=== Exercise goal ===
Pull every line holding the word "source" out of the data and copy it.

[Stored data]
=== Begin Enclosure ===

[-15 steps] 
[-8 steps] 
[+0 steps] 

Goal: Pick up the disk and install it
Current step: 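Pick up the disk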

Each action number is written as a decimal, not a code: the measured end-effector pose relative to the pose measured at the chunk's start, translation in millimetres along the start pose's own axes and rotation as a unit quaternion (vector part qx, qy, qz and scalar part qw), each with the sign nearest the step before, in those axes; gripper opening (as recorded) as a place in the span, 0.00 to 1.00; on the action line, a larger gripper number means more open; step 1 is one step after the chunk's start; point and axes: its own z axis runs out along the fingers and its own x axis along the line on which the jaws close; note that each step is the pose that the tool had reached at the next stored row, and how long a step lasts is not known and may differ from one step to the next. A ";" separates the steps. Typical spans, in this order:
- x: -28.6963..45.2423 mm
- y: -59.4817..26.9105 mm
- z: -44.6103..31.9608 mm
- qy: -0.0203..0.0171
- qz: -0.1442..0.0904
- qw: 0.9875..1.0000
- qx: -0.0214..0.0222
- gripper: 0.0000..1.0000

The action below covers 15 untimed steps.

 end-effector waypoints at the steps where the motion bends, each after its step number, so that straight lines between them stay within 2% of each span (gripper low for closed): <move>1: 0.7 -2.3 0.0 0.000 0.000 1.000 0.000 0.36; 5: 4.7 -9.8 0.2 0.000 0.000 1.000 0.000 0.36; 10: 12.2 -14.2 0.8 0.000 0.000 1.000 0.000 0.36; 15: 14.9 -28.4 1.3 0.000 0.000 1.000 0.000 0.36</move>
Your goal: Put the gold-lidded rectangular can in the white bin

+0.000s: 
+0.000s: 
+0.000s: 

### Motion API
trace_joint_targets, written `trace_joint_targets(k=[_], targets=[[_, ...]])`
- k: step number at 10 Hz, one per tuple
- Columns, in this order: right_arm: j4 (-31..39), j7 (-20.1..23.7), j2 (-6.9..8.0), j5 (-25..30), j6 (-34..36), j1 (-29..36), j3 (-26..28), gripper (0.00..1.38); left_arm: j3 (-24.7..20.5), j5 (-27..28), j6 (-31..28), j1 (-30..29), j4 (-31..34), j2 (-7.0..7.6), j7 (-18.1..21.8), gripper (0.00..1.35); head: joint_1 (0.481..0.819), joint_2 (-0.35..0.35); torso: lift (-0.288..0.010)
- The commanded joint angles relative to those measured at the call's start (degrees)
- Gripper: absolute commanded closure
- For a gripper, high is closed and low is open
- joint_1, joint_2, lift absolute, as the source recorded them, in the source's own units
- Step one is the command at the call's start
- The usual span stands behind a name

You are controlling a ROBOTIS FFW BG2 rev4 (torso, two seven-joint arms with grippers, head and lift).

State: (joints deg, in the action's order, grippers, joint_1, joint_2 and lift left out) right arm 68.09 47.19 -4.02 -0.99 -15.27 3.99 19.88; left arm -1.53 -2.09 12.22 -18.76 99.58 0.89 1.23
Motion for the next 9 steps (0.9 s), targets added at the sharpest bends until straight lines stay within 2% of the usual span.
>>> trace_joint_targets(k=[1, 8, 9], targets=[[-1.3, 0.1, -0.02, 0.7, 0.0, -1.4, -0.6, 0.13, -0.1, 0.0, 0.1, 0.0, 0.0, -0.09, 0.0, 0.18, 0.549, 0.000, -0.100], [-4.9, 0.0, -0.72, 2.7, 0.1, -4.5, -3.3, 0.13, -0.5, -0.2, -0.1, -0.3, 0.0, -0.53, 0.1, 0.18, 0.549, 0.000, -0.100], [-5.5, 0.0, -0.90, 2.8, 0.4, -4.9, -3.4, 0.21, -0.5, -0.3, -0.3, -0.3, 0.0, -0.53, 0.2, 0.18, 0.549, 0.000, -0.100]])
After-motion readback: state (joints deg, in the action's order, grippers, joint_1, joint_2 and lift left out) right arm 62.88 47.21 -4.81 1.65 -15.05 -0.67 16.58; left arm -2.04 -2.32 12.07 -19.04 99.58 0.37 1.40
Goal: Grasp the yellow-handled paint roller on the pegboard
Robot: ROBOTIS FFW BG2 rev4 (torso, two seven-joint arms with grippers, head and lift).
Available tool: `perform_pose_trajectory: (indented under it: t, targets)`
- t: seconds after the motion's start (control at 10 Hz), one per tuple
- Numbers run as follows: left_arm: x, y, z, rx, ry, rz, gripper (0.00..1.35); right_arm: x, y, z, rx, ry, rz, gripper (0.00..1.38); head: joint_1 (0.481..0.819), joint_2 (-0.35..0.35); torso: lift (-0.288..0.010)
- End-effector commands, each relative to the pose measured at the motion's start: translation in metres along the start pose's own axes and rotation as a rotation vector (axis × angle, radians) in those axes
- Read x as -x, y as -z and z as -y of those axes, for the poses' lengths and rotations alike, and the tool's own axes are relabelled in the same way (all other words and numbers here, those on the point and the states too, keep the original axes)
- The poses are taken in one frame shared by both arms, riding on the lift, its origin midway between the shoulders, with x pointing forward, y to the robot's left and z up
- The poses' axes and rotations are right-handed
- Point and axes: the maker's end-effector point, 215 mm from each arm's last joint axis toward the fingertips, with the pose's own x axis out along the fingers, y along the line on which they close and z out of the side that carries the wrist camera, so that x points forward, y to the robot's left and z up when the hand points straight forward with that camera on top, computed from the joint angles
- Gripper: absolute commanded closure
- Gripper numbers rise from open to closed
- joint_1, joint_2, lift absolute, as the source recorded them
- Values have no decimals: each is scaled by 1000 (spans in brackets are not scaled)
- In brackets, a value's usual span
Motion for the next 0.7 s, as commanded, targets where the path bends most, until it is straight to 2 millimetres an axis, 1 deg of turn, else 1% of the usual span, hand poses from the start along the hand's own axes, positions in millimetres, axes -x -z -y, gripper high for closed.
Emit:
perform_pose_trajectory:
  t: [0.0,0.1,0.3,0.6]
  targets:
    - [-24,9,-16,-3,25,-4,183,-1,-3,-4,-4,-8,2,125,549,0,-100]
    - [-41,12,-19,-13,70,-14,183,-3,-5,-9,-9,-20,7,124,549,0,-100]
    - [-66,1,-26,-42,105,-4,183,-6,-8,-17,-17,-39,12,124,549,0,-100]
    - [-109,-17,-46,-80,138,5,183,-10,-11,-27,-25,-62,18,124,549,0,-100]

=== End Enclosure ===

=== Exercise response ===
- joint_1, joint_2, lift absolute, as the source recorded them, in the source's own units
- joint_1, joint_2, lift absolute, as the source recorded them

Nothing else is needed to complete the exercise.